- ASSIGNED TASK: Total the lines of the listing below that hold the word "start". Output nothing except that number.

(RECORDED INFORMATION Opens)

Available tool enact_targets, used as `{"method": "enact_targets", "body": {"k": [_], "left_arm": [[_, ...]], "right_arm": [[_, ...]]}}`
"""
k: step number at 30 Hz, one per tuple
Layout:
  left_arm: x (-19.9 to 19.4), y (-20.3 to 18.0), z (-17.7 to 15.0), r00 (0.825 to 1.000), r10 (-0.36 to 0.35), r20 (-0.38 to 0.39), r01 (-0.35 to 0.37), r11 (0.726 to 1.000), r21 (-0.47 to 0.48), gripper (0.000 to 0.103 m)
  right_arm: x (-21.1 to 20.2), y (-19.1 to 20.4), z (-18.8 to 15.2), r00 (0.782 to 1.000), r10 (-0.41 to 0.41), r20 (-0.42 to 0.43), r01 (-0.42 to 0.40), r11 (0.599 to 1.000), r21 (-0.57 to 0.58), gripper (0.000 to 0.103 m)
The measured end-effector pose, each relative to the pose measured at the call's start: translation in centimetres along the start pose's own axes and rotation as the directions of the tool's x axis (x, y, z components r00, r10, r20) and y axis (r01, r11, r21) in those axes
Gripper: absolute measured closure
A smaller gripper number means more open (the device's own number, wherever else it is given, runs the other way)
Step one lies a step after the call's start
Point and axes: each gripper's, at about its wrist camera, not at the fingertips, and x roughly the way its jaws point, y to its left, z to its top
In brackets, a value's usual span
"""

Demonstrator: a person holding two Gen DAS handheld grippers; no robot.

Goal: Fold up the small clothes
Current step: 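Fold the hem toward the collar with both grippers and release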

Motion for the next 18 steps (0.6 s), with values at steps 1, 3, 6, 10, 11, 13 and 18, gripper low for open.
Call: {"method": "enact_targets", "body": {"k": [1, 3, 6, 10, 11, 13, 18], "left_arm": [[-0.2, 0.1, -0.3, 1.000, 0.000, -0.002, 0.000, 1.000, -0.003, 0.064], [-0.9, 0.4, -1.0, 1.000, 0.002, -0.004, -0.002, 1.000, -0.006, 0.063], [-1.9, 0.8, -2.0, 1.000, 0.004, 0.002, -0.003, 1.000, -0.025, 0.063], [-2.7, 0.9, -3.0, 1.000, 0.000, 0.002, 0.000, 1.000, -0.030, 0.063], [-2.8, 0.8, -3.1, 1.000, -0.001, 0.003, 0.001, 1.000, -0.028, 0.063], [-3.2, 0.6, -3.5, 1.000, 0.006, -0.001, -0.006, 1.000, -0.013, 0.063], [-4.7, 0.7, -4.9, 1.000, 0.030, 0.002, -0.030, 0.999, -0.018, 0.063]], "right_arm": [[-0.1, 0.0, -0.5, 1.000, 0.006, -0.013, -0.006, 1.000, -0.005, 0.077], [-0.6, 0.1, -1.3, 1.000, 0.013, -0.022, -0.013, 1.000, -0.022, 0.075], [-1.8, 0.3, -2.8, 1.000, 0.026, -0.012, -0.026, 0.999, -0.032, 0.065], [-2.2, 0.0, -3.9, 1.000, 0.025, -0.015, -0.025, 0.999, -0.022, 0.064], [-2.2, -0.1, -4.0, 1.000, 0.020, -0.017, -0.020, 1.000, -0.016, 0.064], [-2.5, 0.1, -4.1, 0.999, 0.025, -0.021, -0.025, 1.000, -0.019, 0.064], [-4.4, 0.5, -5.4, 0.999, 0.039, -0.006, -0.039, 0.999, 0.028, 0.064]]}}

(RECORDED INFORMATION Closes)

- OUTPUT: 2